### Exercise details
Return every line below exactly as written.

### Recorded data
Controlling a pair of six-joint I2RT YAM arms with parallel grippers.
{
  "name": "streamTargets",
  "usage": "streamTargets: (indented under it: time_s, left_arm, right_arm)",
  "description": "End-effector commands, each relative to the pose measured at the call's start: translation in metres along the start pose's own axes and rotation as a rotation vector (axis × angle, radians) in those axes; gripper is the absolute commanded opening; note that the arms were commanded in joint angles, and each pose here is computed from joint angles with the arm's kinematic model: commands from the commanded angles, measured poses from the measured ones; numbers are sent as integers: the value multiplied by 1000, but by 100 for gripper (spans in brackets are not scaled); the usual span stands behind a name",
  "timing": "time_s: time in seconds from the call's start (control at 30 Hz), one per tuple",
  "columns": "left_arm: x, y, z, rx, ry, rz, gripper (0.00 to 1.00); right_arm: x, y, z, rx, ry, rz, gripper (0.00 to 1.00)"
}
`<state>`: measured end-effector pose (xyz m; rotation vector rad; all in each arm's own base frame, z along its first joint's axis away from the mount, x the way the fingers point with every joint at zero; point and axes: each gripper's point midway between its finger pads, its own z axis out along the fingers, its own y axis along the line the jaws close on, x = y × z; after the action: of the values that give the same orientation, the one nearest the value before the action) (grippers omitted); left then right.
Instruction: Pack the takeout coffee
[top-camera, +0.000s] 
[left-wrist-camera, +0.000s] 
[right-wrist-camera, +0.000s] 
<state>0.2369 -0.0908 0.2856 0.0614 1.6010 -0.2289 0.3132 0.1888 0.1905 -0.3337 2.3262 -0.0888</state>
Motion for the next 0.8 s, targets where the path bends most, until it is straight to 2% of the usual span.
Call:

### Exercise answer
Controlling a pair of six-joint I2RT YAM arms with parallel grippers.
{
  "name": "streamTargets",
  "usage": "streamTargets: (indented under it: time_s, left_arm, right_arm)",
  "description": "End-effector commands, each relative to the pose measured at the call's start: translation in metres along the start pose's own axes and rotation as a rotation vector (axis × angle, radians) in those axes; gripper is the absolute commanded opening; note that the arms were commanded in joint angles, and each pose here is computed from joint angles with the arm's kinematic model: commands from the commanded angles, measured poses from the measured ones; numbers are sent as integers: the value multiplied by 1000, but by 100 for gripper (spans in brackets are not scaled); the usual span stands behind a name",
  "timing": "time_s: time in seconds from the call's start (control at 30 Hz), one per tuple",
  "columns": "left_arm: x, y, z, rx, ry, rz, gripper (0.00 to 1.00); right_arm: x, y, z, rx, ry, rz, gripper (0.00 to 1.00)"
}
`<state>`: measured end-effector pose (xyz m; rotation vector rad; all in each arm's own base frame, z along its first joint's axis away from the mount, x the way the fingers point with every joint at zero; point and axes: each gripper's point midway between its finger pads, its own z axis out along the fingers, its own y axis along the line the jaws close on, x = y × z; after the action: of the values that give the same orientation, the one nearest the value before the action) (grippers omitted); left then right.
Instruction: Pack the takeout coffee
[top-camera, +0.000s] 
[left-wrist-camera, +0.000s] 
[right-wrist-camera, +0.000s] 
<state>0.2369 -0.0908 0.2856 0.0614 1.6010 -0.2289 0.3132 0.1888 0.1905 -0.3337 2.3262 -0.0888</state>
Motion for the next 0.8 s, targets where the path bends most, until it is straight to 2% of the usual span.
Call:

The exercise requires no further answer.